Dünya nüfusunun 2050’de 10 milyara ulaşması beklenirken; tüketilen tarım ürünlerine olan ihtiyaç her geçen gün artıyor. Artan nüfus, azalan tarım alanları nedeniyle sebze ve meyvelerin yetmesi için çeşitli yöntemler kullanılıyor. Kullanılan tarım ilaçlarının insan vücudunda çeşitli hastalıklara yol açabileceğini söyleyen Medicana Sağlık Grubu İç Hastalıkları Bölümü’nden Uzm. Dr. Devrim Deniz, tüketicilere sebze ve meyvelerin mutlaka iyi bir şekilde yıkanarak yenmesi konusunda uyarıda bulundu.

Maruziyet süresi önemli

Zirai mücadelede, kimyasal bazı yöntemler bitkileri korurken; insanlarda bazı sağlık sorunlarına neden olabiliyor. Kullanılan tarım ilacının çeşidine, maruz kalınan süreye ve nasıl maruz kalındığına bağlı olarak çeşitli sağlık sorunlarına sebep olabileceğine değinen Uzm. Dr. Devrim Deniz, şu bilgileri verdi: "Tarım ilacı kalıntısının vücutta birikmesi, sindirim sistemindeki faydalı bakterilerin ölümüne ve bağışıklık sisteminin zarar görmesine yol açabilir. Farklı sistemlerde sorunlara da neden olabilir. Bu nedenle üretilen mahsuller mutfağa girdiğinde tüketicilerin bazı kurallara dikkat etmesi önem taşır."

"Meyveleri kabuğuyla yiyecekseniz karbonatlı suda bekletin"

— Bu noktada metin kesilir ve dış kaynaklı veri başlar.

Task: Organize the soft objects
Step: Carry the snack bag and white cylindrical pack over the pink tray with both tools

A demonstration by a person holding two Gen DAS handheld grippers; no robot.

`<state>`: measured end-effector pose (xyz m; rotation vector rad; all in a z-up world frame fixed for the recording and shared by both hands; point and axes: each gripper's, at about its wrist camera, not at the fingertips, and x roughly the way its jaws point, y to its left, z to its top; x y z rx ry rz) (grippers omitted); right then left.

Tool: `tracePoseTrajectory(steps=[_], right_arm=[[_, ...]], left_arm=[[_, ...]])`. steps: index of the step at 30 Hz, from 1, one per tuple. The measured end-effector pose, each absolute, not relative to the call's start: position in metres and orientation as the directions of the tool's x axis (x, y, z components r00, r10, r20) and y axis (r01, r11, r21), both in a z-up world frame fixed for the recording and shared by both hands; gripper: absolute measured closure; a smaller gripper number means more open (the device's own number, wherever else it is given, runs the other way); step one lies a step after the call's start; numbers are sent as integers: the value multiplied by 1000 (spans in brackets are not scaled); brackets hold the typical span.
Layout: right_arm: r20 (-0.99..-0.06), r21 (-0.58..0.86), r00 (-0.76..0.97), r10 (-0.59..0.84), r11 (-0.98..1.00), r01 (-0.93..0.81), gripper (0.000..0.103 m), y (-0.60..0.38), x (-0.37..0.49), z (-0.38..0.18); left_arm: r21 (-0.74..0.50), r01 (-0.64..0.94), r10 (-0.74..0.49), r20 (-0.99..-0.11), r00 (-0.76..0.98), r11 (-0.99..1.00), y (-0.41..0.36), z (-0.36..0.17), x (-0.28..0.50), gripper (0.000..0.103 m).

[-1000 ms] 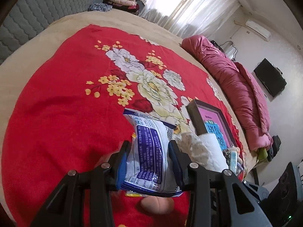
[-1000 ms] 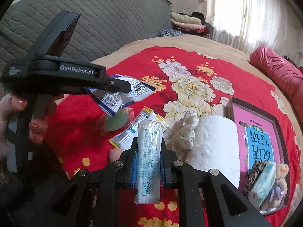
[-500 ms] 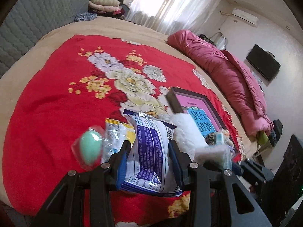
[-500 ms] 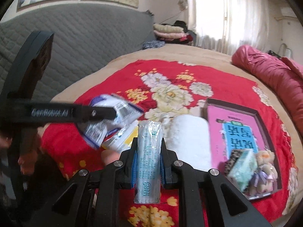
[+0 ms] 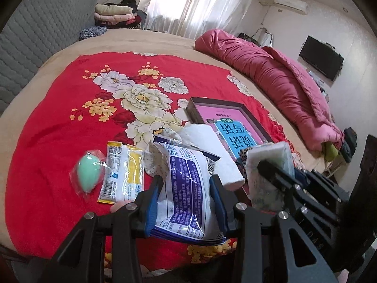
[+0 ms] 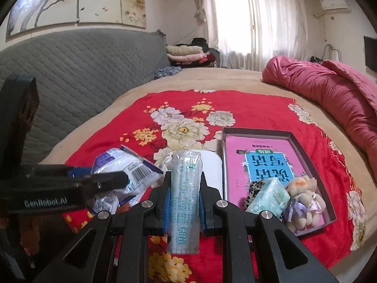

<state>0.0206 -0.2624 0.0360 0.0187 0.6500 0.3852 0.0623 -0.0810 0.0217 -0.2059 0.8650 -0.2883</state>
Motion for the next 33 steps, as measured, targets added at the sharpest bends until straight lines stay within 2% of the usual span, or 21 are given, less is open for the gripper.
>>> tracePoseTrajectory(steps=[19, 33], right_arm=[[-511, 202, 796, 325, 945, -256, 84, -307, 13, 51], [-456, 214, 864, 212, 969, -125, 83, -352, 7, 58]], left_arm=[[-225, 205, -304, -712, 633, 953, -114, 39, 50, 62], [-223, 275, -351, -685, 638, 935, -155, 53, 51, 62]])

Pestisitlerin bilinçli kullanılmasının hem yetiştiricilerin hem de tüketicilerin sağlığı için son derece önemli olduğuna değinen Uzm. Dr. Deniz, "Bu nedenle bilinçli üretici ve bilinçli tüketici olmak gerekir. Bilinçli olurken, organik bile olsa sebze ve meyveler mevsiminde tüketilmelidir. Her ihtimale karşı alınan bir meyve ve sebzenin, dalından taze koparılmış olsa bile yıkanması gerekir. Suda çözünen ve sistemik olmayan bir pestisit kalıntısını, bir bitki kabuğunun içinde yetişen kuru baklagiller için, su ile yıkamak yeterli olabilmektedir. Kabuğuyla yenen meyve ve sebzeleri önce karbonatlı sonra sirkeli suda 15 dakika beklettikten sonra durulamak, kalıntıların büyük oranda arındırılmasını sağlayabilir. Mutfaklarda kullanılan gıdaların yetiştirilme şeklinin yanında tüketilmeden önce hijyen ve pestisitten arındırılmış olması konusunda da dikkati elden bırakmamak çok önemlidir" dedi.

Yorum Yaz

Gönderdiğiniz yorum moderasyon ekibi tarafından incelendikten sonra yayınlanacaktır.